DATASET Block Start

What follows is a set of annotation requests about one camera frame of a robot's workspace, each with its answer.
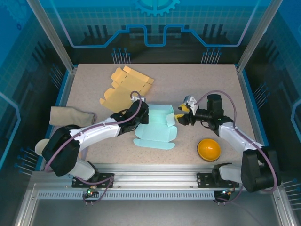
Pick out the slotted cable duct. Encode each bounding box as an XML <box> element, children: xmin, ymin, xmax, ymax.
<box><xmin>36</xmin><ymin>191</ymin><xmax>216</xmax><ymax>200</ymax></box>

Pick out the aluminium frame post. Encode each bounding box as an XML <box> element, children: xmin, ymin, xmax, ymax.
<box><xmin>236</xmin><ymin>0</ymin><xmax>283</xmax><ymax>73</ymax></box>
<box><xmin>26</xmin><ymin>0</ymin><xmax>78</xmax><ymax>73</ymax></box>

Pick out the beige cloth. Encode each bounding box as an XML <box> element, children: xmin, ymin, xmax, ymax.
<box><xmin>49</xmin><ymin>105</ymin><xmax>97</xmax><ymax>128</ymax></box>

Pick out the yellow paper box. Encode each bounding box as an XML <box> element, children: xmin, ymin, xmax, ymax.
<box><xmin>99</xmin><ymin>65</ymin><xmax>155</xmax><ymax>113</ymax></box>

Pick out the grey metal panel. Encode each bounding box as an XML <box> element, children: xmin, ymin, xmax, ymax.
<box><xmin>29</xmin><ymin>199</ymin><xmax>284</xmax><ymax>226</ymax></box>

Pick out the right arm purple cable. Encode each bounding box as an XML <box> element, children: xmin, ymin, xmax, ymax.
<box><xmin>196</xmin><ymin>91</ymin><xmax>278</xmax><ymax>206</ymax></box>

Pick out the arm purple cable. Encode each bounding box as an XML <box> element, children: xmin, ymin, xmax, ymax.
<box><xmin>196</xmin><ymin>91</ymin><xmax>278</xmax><ymax>206</ymax></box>
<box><xmin>44</xmin><ymin>91</ymin><xmax>144</xmax><ymax>206</ymax></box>

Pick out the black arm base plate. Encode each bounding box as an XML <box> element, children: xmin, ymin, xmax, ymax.
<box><xmin>196</xmin><ymin>172</ymin><xmax>240</xmax><ymax>189</ymax></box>
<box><xmin>71</xmin><ymin>172</ymin><xmax>115</xmax><ymax>188</ymax></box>

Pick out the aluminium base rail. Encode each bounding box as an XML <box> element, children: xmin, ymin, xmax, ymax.
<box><xmin>30</xmin><ymin>163</ymin><xmax>283</xmax><ymax>192</ymax></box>

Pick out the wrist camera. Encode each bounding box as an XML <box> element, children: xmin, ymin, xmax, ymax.
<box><xmin>130</xmin><ymin>95</ymin><xmax>148</xmax><ymax>103</ymax></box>
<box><xmin>184</xmin><ymin>95</ymin><xmax>198</xmax><ymax>116</ymax></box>

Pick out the orange bowl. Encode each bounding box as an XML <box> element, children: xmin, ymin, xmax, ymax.
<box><xmin>197</xmin><ymin>138</ymin><xmax>222</xmax><ymax>162</ymax></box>

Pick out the blue table edge trim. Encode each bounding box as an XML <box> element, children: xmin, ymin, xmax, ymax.
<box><xmin>242</xmin><ymin>69</ymin><xmax>278</xmax><ymax>172</ymax></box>
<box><xmin>39</xmin><ymin>68</ymin><xmax>72</xmax><ymax>171</ymax></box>

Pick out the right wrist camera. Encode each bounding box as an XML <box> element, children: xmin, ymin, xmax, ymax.
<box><xmin>184</xmin><ymin>95</ymin><xmax>198</xmax><ymax>116</ymax></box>

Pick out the aluminium side rail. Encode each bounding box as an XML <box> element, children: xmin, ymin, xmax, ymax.
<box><xmin>44</xmin><ymin>67</ymin><xmax>78</xmax><ymax>170</ymax></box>
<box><xmin>236</xmin><ymin>67</ymin><xmax>269</xmax><ymax>170</ymax></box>

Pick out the light blue paper box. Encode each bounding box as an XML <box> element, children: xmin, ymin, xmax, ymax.
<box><xmin>133</xmin><ymin>103</ymin><xmax>177</xmax><ymax>150</ymax></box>

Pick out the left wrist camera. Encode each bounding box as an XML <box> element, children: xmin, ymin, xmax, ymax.
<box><xmin>130</xmin><ymin>95</ymin><xmax>148</xmax><ymax>103</ymax></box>

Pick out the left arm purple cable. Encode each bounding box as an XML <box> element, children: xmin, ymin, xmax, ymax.
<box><xmin>44</xmin><ymin>91</ymin><xmax>144</xmax><ymax>206</ymax></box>

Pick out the white cup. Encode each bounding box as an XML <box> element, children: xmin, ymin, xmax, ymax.
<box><xmin>34</xmin><ymin>138</ymin><xmax>50</xmax><ymax>156</ymax></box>

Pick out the lavender mat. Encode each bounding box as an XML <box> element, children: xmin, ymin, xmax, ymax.
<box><xmin>79</xmin><ymin>147</ymin><xmax>89</xmax><ymax>161</ymax></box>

DATASET Block End

:: TASK DETAILS ::
Copy, without any change, the lines from the one that contains "Pick out the lavender" to the final line of the entries above.

:: RESPONSE AREA ::
Pick out the lavender mat. Encode each bounding box as an XML <box> element, children: xmin, ymin, xmax, ymax.
<box><xmin>79</xmin><ymin>147</ymin><xmax>89</xmax><ymax>161</ymax></box>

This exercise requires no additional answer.